The task: Count how many lines below include the word "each". Answer with a number only.
◆ ◆ ◆ ◆ ◆
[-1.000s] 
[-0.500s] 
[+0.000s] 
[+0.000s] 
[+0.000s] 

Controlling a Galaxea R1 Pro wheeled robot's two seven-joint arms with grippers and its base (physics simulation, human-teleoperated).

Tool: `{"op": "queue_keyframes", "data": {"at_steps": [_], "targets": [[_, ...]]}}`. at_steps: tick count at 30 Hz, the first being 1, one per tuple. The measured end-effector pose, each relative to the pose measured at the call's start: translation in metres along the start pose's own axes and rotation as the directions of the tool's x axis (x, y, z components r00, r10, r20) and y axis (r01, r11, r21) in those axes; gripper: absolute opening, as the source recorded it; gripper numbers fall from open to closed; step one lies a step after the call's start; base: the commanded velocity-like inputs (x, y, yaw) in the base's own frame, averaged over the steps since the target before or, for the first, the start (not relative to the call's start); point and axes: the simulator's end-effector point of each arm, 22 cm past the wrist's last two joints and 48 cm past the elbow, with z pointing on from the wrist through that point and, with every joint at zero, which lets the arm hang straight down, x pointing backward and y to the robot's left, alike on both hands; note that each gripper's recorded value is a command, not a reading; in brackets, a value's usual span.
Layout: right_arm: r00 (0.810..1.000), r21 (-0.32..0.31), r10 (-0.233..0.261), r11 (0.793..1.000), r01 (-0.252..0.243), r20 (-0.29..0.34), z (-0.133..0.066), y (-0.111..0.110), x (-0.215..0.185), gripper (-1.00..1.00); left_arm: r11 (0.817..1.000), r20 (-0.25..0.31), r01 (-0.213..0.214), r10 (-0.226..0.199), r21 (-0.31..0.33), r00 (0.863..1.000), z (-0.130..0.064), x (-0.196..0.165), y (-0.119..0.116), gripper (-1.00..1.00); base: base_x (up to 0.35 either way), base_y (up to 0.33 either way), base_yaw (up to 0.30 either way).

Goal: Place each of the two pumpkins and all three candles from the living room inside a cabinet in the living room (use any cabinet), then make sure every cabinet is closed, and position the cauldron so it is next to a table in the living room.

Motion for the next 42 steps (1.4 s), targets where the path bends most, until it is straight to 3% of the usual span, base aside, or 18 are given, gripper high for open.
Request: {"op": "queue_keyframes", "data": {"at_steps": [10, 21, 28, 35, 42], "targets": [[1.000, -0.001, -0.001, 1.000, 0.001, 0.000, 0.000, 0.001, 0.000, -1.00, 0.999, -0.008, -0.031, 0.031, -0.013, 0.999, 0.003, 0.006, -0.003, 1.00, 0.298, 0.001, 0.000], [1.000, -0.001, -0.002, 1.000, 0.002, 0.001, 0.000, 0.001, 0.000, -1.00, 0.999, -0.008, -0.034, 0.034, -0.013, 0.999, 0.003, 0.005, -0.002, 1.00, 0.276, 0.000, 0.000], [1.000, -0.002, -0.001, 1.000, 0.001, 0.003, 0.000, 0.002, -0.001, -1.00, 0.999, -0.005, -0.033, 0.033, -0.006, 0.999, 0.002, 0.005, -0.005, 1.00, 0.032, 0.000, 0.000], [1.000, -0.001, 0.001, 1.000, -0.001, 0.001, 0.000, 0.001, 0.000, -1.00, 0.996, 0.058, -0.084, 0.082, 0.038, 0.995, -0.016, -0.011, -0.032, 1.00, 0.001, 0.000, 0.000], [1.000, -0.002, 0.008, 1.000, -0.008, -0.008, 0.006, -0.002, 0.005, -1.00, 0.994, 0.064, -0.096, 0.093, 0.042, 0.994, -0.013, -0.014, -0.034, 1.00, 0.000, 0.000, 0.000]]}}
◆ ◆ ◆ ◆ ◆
Expected answer: 2